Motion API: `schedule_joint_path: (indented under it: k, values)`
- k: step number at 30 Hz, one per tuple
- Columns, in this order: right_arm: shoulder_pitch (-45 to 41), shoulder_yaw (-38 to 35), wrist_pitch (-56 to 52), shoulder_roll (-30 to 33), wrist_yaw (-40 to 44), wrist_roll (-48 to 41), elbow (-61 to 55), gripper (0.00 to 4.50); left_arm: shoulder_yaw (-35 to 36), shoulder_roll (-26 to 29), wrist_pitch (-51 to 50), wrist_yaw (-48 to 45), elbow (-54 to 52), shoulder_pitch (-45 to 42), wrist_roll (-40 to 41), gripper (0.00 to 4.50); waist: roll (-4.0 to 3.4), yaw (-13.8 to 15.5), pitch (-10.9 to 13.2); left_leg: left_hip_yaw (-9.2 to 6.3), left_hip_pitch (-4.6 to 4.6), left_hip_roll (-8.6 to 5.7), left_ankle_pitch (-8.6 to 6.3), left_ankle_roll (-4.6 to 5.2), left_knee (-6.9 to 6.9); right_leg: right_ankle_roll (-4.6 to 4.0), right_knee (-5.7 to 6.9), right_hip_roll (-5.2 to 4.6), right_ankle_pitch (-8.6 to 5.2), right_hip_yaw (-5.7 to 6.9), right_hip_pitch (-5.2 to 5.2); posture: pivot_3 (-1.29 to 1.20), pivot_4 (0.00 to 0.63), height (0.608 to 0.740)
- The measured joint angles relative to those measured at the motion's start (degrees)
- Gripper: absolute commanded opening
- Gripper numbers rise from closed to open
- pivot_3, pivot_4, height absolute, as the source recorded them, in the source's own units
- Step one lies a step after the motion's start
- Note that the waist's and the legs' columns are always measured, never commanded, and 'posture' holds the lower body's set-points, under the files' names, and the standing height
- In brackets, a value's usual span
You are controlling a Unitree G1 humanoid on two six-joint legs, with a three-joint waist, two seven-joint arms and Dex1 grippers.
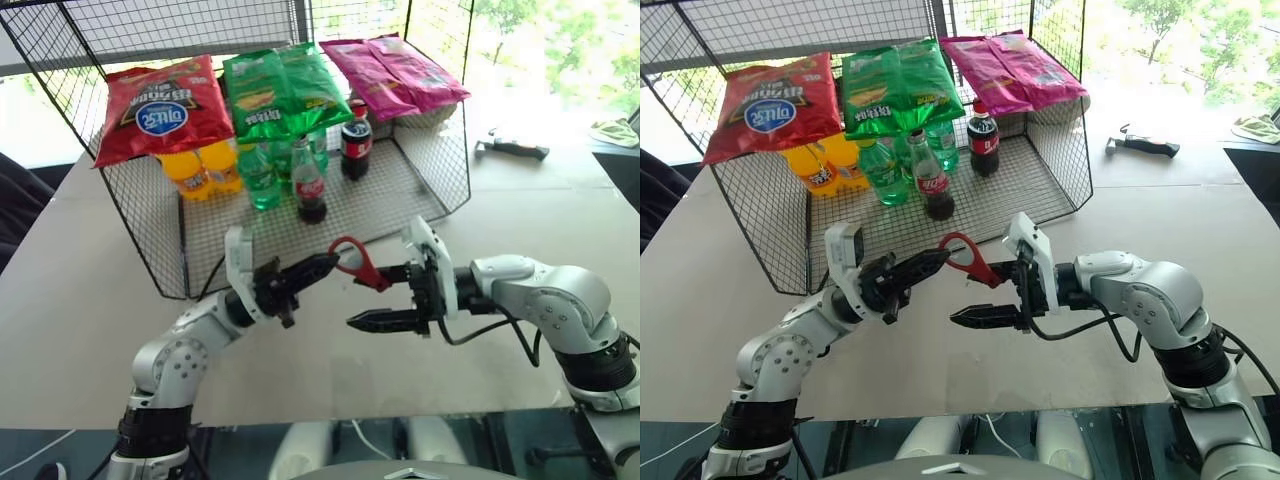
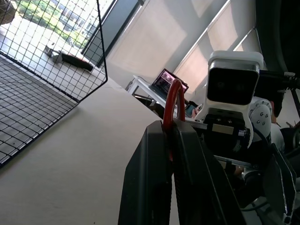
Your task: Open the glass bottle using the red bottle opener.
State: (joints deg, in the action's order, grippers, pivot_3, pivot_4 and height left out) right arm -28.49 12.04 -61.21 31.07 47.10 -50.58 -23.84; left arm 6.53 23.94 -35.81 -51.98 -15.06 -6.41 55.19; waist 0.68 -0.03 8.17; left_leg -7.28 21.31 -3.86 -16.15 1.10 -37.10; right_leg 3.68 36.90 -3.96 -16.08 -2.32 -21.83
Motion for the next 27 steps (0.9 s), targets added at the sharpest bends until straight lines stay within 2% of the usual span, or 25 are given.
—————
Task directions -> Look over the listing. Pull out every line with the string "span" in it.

Solved exercise ->
- In brackets, a value's usual span
Motion for the next 27 steps (0.9 s), targets added at the sharpest bends until straight lines stay within 2% of the usual span, or 25 are given.

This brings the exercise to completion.